I have been working in Cheltenham for a few weeks now. I like, really like, the folks (at the client) that I find myself working with. It has something to do with their kind of accueil- a word that my French family often use.

Let’s just consider accueil. How is it translated?  It is translated as: welcome, reception, acceptance, hospitality. It is also used to refer to the home page of a website.

Many years ago I chose not to specialise – going against the dominant trend and advice. I chose to do what comes naturally to me: be a generalist. Today, that means I get involved primarily in some combination of digital transformation, customer experience, CRM, marketing automation, change leadership, programme management. And I get involved in one of many levels – from helping devise strategy through to drawing out the systems architecture.

Why did I share that with you? To set the context. Why?  Because the more I see of what organisations are doing under the CX umbrella and the way they are going about it, the more I find myself falling out with the whole CX thing. I also find myself disagreeing with many CX gurus – many of whom are self-appointed. It is not a domain where one can criticise and remain in the CX club – as I have learnt. That is ok by me.  I can criticise CX because I do not depend on it to make my living, build a reputation, or safeguard one.

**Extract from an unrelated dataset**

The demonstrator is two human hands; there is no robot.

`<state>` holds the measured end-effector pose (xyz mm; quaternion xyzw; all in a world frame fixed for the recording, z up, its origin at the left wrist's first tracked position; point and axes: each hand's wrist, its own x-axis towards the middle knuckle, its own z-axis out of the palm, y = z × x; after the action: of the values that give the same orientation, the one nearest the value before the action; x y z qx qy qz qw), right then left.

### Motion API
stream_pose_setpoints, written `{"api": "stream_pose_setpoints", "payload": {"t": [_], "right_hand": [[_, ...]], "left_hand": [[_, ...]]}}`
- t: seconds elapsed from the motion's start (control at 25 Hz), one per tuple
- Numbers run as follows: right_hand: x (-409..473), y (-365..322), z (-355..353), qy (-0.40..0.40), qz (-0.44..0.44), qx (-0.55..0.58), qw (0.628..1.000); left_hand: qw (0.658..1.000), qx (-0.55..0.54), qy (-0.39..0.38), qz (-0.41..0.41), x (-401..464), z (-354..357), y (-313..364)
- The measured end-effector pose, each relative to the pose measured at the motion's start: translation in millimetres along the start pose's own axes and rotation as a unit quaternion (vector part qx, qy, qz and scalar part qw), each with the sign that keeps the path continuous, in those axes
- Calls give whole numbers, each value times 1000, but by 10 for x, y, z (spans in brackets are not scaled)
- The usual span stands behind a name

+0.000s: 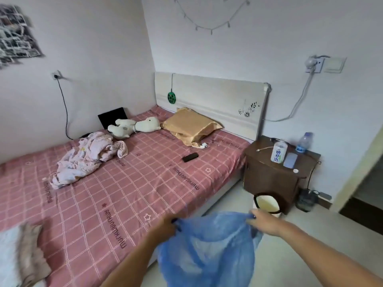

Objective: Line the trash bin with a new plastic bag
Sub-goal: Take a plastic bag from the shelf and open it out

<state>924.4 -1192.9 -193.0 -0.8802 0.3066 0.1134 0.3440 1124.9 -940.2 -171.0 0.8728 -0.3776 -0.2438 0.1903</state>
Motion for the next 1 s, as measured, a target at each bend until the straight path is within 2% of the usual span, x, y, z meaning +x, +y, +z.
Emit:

Call it Customer Experience design, call it Service Design, call it Experience Engineering. Whatever you call it, here is my question: How do you engineer accueil – authentic, spontaneous, warm accueil?  How do the BPR/six-sigma folks (I always find plenty of them working under CX umbrella) engineer/standardise processes for generating authentic warm accueil?  Or let’s turn to the business change or HR folks, how do they train the frontline staff (who are often on minimum wage, or some of the lowest wages in the organisation, in the economy) to generate authentic warm accueil?  Let’s not leave out metrics – according to conventional dogma only what gets measured gets done. What metrics does one use to assess if authentic warm accueil is experienced by the experiencer: the customer, the guest, the employee, the partner, the supplier?

In my first week in Cheltenham, I found myself staying in the Holiday Inn Express.  I checked in late on a Sunday. Lady on check-in was polite, helpful (gave me ‘map’ of Cheltenham centre), and quick. The lifts were plentiful, clean, quick. Room was easy to find through the signposting. The room was clean and spacious. And as promised it was on the quiet side. The breakfast was in line with expectations for that kind of hotel.  The right folks ‘faked’ the right kind of smiles. And behaved in the appropriate scripted manner. In short, all was in line with a well run hotel in that class of hotel.

If I had to put it into words, I’d say that the experience engineers (through design or accident) had engineered a professional competent experience.  Did this experience evoke any kind of emotional bond to this hotel, or anyone in the hotel? No. Why?  The whole experience felt corporate – efficient yet inhuman.

One evening I returned to the hotel after a busy (full) day of consulting work.  I found myself keen to get changed and go walkabout around Cheltenham: walk, look around, check out potential dining choices, pick a restaurant. Problem: it was raining heavily and I had no umbrella. Further, the situation did not afford the purchase of an umbrella as it was about 7:30 in the evening.

Remembering that some hotels (of the expensive kind) stock umbrellas for use by guests, I approached the lady staffing the reception desk. “You don’t happen to have an umbrella I can borrow do you?”  Her polite answer? “Sorry, we don’t have any umbrellas.” Hope dashed. Mild disappointed – mild because I did not expect this kind of hotel to offer customers umbrellas.  Then the most amazing-delightful thing happened.

One of the employees working at the bar (which happened to be adjacent to the Reception desk) said “I have an umbrella, you are welcome to borrow it. Mind you, it’s girly. Are you ok with that?”  Then she went into a back room and handed me her own (private) girly umbrella. Surprise. Delight. Gratitude. I accepted her gift, thanked her, and promised to return her umbrella to her by the end of the evening.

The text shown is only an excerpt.